Given information:
——

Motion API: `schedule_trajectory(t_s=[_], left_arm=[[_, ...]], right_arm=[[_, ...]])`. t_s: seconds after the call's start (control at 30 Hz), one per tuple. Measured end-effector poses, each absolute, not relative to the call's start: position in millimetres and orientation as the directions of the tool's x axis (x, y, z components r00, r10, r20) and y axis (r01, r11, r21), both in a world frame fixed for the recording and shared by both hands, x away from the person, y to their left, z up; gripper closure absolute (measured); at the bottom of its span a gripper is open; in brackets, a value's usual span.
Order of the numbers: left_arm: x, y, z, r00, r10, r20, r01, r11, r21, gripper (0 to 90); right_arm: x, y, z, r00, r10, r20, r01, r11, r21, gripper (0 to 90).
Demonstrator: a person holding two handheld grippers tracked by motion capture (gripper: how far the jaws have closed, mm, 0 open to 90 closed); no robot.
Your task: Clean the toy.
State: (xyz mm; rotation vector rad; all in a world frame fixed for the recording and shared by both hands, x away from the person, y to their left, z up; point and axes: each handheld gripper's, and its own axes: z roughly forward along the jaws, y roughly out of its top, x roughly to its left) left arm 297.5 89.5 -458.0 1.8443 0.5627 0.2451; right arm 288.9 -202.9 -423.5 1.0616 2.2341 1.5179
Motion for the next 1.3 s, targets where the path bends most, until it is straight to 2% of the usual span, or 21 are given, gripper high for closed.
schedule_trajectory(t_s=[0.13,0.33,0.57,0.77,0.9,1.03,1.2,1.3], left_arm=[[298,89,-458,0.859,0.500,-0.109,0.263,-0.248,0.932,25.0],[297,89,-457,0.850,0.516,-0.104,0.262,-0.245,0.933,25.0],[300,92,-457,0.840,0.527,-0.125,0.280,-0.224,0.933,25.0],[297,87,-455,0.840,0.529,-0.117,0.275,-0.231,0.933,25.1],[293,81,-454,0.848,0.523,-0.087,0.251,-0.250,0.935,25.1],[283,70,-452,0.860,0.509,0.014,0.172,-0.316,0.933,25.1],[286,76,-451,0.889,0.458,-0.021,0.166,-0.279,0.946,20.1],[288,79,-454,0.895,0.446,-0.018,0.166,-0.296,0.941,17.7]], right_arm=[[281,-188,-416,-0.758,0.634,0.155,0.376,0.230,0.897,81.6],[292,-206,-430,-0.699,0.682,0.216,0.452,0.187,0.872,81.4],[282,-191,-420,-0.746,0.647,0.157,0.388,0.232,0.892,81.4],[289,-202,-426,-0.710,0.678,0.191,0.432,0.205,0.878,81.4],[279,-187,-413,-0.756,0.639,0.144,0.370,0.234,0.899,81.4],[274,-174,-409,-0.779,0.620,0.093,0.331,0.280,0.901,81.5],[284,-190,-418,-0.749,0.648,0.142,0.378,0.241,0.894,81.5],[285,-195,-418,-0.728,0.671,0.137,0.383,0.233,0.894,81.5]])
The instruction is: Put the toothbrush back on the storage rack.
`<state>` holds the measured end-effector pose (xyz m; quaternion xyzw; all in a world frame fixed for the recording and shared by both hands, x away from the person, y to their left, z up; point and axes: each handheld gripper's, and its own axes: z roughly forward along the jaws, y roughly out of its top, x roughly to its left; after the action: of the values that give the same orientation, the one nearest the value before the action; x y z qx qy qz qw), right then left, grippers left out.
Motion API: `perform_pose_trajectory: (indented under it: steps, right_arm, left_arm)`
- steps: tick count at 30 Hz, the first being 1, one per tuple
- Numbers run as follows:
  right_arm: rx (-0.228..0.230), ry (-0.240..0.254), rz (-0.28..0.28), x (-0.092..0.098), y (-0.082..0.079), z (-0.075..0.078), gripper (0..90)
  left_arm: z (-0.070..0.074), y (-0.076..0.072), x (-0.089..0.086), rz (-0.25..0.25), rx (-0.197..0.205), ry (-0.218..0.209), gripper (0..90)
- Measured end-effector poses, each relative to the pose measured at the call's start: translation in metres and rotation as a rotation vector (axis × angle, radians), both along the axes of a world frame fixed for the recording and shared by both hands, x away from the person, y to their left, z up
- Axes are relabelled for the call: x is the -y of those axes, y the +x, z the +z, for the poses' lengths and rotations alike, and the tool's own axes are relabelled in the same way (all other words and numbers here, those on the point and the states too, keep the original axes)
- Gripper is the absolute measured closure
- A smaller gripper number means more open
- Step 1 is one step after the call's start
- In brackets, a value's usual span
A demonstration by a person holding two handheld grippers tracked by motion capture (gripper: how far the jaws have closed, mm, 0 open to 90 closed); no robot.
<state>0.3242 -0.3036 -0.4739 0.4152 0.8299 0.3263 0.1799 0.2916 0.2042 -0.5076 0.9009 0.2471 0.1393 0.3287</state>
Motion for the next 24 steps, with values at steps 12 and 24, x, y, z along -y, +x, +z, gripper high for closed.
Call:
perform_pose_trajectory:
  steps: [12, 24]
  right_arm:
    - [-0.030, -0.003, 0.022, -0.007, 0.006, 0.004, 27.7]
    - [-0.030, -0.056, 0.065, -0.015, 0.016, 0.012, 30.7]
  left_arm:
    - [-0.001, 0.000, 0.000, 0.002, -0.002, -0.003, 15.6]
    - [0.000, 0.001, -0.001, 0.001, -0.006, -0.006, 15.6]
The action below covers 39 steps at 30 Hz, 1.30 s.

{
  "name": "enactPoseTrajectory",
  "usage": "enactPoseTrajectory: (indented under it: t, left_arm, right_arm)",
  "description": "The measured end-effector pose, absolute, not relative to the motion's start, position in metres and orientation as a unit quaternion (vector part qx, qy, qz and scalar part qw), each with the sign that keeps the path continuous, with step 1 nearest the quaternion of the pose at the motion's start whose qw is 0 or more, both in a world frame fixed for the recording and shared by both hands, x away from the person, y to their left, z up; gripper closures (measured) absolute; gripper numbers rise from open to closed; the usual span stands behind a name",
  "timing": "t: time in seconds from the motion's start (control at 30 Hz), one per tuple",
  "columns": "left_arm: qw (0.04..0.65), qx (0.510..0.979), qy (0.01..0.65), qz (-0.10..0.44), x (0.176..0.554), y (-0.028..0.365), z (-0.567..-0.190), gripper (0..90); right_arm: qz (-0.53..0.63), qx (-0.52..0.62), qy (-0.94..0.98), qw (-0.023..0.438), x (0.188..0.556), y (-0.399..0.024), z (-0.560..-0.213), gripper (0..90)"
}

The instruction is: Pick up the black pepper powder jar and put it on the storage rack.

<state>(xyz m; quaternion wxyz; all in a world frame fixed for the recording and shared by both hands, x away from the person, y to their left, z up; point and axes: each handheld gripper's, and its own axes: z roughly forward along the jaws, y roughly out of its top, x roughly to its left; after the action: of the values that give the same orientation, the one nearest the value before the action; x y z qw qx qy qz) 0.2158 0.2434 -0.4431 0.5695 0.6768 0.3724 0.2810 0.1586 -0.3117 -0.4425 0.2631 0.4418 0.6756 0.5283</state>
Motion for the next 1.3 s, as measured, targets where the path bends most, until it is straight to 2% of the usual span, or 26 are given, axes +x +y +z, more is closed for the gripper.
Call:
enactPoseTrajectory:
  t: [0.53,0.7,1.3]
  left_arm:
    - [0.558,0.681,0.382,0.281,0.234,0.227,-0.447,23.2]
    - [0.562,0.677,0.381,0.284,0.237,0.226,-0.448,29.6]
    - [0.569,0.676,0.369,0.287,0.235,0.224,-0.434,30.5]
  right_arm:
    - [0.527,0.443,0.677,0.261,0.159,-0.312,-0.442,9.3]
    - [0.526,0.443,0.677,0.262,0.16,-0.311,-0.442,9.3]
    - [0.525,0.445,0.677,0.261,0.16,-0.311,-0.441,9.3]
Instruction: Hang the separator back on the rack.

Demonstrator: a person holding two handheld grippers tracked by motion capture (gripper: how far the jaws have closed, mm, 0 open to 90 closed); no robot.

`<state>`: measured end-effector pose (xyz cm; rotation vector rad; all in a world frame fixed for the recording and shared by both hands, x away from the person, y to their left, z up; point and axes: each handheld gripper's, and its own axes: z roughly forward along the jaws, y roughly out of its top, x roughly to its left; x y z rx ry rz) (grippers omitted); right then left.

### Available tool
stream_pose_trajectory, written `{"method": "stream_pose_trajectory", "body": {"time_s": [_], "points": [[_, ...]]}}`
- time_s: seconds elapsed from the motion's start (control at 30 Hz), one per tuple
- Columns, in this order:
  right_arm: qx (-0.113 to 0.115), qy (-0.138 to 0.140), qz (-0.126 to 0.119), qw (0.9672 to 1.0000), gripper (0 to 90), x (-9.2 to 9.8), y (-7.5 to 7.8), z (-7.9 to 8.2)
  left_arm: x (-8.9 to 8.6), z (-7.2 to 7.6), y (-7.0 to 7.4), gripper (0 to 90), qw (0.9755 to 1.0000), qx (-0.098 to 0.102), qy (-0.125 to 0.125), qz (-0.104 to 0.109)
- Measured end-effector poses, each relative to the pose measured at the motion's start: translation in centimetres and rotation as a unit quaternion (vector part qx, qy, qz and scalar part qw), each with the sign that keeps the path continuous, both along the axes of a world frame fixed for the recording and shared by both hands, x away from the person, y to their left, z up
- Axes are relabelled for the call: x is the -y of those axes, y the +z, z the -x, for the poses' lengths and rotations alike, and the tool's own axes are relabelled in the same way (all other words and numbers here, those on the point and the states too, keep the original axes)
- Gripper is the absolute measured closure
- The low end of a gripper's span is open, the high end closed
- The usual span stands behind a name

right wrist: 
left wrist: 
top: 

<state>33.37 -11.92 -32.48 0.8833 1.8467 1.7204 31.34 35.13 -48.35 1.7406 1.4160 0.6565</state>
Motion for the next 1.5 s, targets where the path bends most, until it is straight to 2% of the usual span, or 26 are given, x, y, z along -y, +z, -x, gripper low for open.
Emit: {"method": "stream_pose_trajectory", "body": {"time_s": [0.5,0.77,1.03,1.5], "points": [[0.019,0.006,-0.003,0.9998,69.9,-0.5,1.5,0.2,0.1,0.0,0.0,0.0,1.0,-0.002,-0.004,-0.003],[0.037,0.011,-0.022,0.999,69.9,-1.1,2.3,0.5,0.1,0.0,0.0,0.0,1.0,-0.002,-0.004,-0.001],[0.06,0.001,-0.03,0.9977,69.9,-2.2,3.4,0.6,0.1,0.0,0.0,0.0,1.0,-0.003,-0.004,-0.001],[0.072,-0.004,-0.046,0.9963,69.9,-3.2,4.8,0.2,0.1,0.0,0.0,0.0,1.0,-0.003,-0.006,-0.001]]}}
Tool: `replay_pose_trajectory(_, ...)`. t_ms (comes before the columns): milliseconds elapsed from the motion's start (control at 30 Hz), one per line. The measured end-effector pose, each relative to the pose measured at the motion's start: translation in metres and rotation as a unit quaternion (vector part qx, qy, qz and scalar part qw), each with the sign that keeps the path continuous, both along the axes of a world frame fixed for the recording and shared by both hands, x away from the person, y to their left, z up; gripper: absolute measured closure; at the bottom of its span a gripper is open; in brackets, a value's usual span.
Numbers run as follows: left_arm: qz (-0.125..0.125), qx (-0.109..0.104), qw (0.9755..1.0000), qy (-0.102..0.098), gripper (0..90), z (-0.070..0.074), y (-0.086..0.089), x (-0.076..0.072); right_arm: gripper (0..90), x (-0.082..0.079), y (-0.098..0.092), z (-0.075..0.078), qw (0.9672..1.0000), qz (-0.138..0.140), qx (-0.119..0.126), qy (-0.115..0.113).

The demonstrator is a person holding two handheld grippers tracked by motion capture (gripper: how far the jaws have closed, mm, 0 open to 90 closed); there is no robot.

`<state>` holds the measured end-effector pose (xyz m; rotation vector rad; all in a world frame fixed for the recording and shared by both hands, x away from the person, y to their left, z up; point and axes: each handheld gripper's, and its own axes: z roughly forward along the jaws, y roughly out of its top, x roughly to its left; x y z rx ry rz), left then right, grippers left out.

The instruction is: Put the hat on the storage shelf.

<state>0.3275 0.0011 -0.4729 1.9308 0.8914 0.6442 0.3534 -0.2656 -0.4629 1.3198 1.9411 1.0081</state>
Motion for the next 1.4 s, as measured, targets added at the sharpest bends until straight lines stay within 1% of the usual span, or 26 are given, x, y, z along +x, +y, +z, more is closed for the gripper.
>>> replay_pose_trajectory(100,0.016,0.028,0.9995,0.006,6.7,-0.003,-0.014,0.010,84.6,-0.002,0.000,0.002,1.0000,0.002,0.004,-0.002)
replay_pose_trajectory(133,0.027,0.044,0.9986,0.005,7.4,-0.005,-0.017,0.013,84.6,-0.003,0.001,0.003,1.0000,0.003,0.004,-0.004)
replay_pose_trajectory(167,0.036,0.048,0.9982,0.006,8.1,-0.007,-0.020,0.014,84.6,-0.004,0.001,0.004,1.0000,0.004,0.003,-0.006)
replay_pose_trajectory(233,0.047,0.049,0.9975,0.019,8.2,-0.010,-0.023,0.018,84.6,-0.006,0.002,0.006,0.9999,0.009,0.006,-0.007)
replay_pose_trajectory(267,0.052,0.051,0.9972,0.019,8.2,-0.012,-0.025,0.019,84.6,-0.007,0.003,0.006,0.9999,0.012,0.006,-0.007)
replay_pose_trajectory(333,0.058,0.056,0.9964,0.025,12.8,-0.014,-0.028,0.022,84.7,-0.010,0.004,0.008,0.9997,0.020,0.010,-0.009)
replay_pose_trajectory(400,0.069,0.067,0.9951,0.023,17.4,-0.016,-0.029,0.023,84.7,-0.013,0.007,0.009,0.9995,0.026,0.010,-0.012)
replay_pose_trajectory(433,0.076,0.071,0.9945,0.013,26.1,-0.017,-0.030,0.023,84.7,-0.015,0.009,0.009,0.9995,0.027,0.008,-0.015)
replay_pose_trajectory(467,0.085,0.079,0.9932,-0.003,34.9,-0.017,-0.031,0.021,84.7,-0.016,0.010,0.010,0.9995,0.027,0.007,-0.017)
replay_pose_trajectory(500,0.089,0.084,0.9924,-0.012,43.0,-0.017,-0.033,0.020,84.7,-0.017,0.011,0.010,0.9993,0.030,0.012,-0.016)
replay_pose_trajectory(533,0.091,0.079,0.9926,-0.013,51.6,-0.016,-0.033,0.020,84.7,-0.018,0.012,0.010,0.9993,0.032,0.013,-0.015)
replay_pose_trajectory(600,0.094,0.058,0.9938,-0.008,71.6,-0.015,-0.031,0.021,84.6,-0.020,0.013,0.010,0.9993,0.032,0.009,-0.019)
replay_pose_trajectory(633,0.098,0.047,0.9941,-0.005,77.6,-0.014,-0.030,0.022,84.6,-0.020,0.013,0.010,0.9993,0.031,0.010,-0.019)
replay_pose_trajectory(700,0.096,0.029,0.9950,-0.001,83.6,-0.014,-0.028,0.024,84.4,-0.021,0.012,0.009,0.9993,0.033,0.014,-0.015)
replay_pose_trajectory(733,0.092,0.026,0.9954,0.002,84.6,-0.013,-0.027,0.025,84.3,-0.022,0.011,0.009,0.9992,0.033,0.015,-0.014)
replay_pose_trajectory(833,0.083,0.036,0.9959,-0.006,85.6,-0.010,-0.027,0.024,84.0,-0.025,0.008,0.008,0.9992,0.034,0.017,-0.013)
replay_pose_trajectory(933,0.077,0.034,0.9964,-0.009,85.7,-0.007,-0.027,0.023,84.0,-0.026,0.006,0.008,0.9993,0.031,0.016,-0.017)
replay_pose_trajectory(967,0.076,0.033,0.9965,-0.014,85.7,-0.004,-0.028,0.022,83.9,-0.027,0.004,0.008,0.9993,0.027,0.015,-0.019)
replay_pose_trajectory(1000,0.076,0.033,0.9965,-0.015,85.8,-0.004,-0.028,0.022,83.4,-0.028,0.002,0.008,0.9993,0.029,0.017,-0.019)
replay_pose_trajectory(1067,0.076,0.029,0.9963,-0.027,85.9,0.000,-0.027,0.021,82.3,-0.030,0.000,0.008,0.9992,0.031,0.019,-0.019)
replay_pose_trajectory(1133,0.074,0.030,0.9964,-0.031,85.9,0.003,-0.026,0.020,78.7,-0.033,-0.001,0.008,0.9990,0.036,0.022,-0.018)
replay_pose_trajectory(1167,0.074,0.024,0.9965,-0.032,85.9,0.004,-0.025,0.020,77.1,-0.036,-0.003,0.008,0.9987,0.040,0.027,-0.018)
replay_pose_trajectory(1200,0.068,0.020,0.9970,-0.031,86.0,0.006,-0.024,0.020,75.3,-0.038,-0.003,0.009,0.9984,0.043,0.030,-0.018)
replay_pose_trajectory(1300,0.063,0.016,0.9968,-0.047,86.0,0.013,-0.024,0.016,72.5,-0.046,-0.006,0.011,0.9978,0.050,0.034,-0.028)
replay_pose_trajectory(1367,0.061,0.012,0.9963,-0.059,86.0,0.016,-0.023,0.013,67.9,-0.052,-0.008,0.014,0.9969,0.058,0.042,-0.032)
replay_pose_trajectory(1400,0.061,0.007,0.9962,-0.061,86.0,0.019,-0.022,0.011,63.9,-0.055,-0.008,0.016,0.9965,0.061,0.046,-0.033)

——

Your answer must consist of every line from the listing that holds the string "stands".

Solution to this problem:
  "description": "The measured end-effector pose, absolute, not relative to the motion's start, position in metres and orientation as a unit quaternion (vector part qx, qy, qz and scalar part qw), each with the sign that keeps the path continuous, with step 1 nearest the quaternion of the pose at the motion's start whose qw is 0 or more, both in a world frame fixed for the recording and shared by both hands, x away from the person, y to their left, z up; gripper closures (measured) absolute; gripper numbers rise from open to closed; the usual span stands behind a name",
- The usual span stands behind a name

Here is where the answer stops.